A lot of the background for the Emperor Dalek comes from the 1966 ‘Dalek Outer Space Book’ and while it doesn’t look or act quite the same (it’s mobile for a start, not plugged into the walls) its close enough to suggest David Whittaker took his cue from what his friend Terry Nation wrote for it here (with Brad Ashton an uncredited second writer and other ideas taken from ‘The Dalek World’ book of 1964 which Whittaker did write). Amazingly this Dalek was elected as part of a democratic vote (there’s less cheating than there is on Earth!) and he was a normal everyday Dalek before elected to high office and being connected to all those wires. It soon wages a war against Earth and sets off in Galactic battleships but are defeated by supersonic waves that cause their shuttle to go a bit weird, cracking the Emperor’s casing (apparently repaired in time for ‘Evil’) before vowing its revenge on humanity. Oo-err. Like the rest of the book it’s not the most detailed or in-depth work in the Whoniverse but it’s fondly remembered for lots of very good reasons and brings out nostalgia even in collectors who never read these comics strips and stories as children, long overdue a re-issue.
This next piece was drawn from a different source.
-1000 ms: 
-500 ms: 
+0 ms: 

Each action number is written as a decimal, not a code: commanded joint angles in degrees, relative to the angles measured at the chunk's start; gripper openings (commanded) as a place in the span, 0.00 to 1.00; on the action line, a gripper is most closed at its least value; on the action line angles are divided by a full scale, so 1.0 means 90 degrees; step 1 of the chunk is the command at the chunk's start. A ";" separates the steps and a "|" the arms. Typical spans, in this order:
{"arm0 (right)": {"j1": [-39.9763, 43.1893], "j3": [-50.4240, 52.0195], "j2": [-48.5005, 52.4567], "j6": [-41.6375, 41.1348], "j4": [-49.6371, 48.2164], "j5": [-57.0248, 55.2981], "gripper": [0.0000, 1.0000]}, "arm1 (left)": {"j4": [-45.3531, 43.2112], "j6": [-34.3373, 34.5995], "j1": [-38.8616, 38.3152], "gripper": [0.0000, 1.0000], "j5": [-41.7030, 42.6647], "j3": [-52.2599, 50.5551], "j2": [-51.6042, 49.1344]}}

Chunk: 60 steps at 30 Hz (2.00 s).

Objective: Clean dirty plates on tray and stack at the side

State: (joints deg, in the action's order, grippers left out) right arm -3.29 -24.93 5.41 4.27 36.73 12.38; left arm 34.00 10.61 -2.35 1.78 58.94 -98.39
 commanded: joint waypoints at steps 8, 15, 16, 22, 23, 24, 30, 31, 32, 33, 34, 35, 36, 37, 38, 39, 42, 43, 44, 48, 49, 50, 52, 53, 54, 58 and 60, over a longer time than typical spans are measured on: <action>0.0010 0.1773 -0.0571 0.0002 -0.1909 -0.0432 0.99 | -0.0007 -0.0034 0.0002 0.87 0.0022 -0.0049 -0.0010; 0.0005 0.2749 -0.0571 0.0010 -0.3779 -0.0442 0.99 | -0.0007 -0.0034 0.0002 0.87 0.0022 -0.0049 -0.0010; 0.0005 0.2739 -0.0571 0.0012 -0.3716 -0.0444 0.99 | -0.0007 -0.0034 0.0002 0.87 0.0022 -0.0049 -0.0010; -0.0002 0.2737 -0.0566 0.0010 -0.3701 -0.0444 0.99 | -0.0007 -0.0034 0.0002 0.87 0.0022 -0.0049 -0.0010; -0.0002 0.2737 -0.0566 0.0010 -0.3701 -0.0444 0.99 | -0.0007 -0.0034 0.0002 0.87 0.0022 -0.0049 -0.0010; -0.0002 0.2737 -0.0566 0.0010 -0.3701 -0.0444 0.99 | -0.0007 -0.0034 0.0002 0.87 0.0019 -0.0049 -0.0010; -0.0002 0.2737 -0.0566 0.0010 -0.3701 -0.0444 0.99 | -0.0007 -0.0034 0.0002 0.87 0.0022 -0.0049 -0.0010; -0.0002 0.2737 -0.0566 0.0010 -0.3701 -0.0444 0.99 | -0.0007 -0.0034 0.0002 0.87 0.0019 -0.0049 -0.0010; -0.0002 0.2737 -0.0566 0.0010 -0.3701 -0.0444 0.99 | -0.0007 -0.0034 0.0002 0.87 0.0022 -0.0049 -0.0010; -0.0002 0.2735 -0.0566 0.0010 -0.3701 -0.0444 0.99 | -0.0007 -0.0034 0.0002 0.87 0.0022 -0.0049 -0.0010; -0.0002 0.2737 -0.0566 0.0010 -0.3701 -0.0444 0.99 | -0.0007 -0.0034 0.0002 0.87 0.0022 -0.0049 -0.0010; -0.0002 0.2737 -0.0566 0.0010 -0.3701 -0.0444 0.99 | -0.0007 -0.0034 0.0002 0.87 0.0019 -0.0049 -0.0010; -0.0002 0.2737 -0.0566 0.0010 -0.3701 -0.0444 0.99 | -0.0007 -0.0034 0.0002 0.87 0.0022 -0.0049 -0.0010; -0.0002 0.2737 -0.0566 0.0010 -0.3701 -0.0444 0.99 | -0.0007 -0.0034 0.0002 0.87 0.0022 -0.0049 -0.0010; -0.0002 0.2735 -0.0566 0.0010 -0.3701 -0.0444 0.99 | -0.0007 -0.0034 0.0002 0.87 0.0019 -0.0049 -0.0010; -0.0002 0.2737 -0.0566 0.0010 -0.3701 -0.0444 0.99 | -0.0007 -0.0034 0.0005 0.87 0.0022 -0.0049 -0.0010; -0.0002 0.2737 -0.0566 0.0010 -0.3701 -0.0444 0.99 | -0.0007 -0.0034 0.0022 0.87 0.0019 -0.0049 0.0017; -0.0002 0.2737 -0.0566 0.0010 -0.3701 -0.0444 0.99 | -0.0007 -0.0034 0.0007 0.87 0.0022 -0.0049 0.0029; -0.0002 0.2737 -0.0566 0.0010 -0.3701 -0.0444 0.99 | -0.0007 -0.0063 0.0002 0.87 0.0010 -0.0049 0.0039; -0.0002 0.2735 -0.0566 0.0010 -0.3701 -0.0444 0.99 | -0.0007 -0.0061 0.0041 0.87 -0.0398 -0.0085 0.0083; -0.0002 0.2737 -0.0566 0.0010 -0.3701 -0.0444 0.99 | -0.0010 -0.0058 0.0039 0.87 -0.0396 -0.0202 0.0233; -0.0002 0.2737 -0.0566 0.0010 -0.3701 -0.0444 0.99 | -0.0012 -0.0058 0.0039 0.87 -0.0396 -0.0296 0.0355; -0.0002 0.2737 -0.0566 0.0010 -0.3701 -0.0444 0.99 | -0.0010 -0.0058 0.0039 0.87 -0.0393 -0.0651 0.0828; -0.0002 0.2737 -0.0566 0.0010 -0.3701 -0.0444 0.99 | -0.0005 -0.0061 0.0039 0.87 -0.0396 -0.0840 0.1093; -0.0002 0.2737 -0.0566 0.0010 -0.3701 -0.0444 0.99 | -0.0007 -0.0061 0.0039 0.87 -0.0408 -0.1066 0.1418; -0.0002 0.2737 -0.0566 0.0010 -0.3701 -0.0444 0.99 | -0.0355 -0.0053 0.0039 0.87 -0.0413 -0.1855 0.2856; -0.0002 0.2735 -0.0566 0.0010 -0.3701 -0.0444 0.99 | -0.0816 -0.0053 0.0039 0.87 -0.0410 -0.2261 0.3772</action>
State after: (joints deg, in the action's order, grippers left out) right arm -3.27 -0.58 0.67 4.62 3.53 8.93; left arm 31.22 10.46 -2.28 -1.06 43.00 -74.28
‘The Death Of The Daleks’ (2022), part of the Big Finish ‘Companion Chronicles’ series, picks up the story straight after ‘Evil’, with the Tardis landing on the planet Tersimmon. The 2nd Doctor and Jamie go out exploring, where they gete to talk about what ust happened and how much the events of ‘Evil’ scared them – Jamie stil not quite trusting the Doctor but at least understanding his motivations and the Doctor haunted by the genocide he’s just committed and hoping he will never have to face such a choice again (erm, see ‘Genesis Of The Daleks’ for how that turns out!) Much like Sarah Jane Jamie is surprisingly gung ho – after all weren’t his highland clan all prepared to wipe out the English Sassenachs? – but the Doctor is still deeply troubled and wishes he had a second chance. He gets it, as the Skaro scaries are at large on this planet too with a ‘Grim Reaper Dalek’ whose basically their pr guy, removing all trace of Dalek failures from the timelines (he must gets sick of visiting Earth). What starts out as a rather moving tale quickly becomes silly but Frazer Hines is on great form performing double duty as both Jamie and the Doctor.
‘Children Of The Revolution’ (2001-02) is an 8th Doctor comic strip from Dr Who Magazine that’s one of the most popular and always high in polls – if only because for twenty-odd years it was the only full-colour Dalek strip the magazine did (until the 14th Doctor’s only comic strip ‘Liberation Of The Daleks’ in 2023). This story suggests that one of the Daleks from this adventure, at least, survived: Alpha, still infected with the ‘human factor’ who fled to start a new life on the planet Kyrol Creating a hippie colony in an underwater cave and developing psychic powers wasn’t on my bingo card list for Dalek behaviour, even humanised ones, but it works. Alpha greets the Doctor as his ‘creator’ when he turns up, despite having a different face, only there’s a problem: he won’t let the Doctor and friends leave in case they spread word of where the Daleks are and everyone else comes to wipe them out, instead holding them prisoner. The Humans, for their part, think they must be up to something because a true Dalek never changes it’s baubles. Its a good story well told, give or take the mutant ‘Kroll’ like squid they keep as a ‘pet’ (though ‘ska-throom’ is as great a sound effect as I’ve come across in a comic!), but a little dark – in all meanings of the word (the Daleks don’t seem to be able to afford any lightbulbs in their cave). There are two alternate versions kicking around: a re-print in the 8th Doctor graphic novel collection ‘Oblivion’ features an extended ending (not the original feels particularly rushed) while the fan website ‘Altered Vistas’ turned this into an hour long animation in 2005 and, though low budget and a bit ‘blocky’, looks better than some of the official ones (such as ‘Dreamland’ or ‘The Celestial Toymaker’).